## About this exercise
When you return the data, keep every line exactly as it is and leave out the pictures.
####
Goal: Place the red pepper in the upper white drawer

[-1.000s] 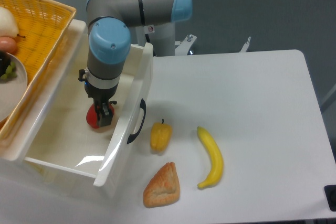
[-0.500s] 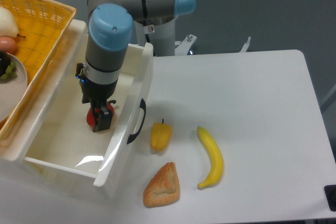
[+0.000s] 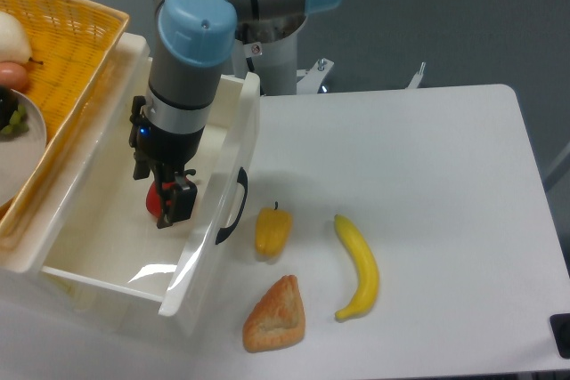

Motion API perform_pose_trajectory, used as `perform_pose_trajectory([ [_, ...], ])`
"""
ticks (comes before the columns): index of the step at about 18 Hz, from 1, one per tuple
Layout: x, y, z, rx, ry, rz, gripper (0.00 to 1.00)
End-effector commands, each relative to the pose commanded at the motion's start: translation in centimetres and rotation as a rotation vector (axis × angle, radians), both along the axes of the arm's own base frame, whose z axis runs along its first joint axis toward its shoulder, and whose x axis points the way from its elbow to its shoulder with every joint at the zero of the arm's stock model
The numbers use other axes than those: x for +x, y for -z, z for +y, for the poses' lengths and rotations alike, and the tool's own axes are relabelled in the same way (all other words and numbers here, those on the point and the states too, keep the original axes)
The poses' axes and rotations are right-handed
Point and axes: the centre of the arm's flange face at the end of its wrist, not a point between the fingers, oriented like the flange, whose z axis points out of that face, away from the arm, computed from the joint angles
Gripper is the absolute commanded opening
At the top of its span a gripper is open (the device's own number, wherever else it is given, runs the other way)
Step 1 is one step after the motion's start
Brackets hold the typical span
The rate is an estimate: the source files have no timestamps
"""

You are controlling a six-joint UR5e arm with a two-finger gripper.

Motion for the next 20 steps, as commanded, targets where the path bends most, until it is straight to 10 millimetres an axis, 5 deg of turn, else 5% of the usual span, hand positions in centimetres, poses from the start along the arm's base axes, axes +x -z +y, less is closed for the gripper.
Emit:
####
## Your solution
Goal: Place the red pepper in the upper white drawer

[-1.000s] 
[-0.500s] 
[+0.000s] 

Motion API perform_pose_trajectory, used as `perform_pose_trajectory([ [_, ...], ])`
"""
ticks (comes before the columns): index of the step at about 18 Hz, from 1, one per tuple
Layout: x, y, z, rx, ry, rz, gripper (0.00 to 1.00)
End-effector commands, each relative to the pose commanded at the motion's start: translation in centimetres and rotation as a rotation vector (axis × angle, radians), both along the axes of the arm's own base frame, whose z axis runs along its first joint axis toward its shoulder, and whose x axis points the way from its elbow to its shoulder with every joint at the zero of the arm's stock model
The numbers use other axes than those: x for +x, y for -z, z for +y, for the poses' lengths and rotations alike, and the tool's own axes are relabelled in the same way (all other words and numbers here, those on the point and the states too, keep the original axes)
The poses' axes and rotations are right-handed
Point and axes: the centre of the arm's flange face at the end of its wrist, not a point between the fingers, oriented like the flange, whose z axis points out of that face, away from the arm, computed from the joint angles
Gripper is the absolute commanded opening
At the top of its span a gripper is open (the device's own number, wherever else it is given, runs the other way)
Step 1 is one step after the motion's start
Brackets hold the typical span
The rate is an estimate: the source files have no timestamps
"""

You are controlling a six-joint UR5e arm with a two-finger gripper.

Motion for the next 20 steps, as commanded, targets where the path bends most, until it is straight to 10 millimetres an axis, 5 deg of turn, else 5% of the usual span, hand positions in centimetres, poses from the start along the arm's base axes, axes +x -z +y, less is closed for the gripper.
Emit:

No more output is required for the exercise.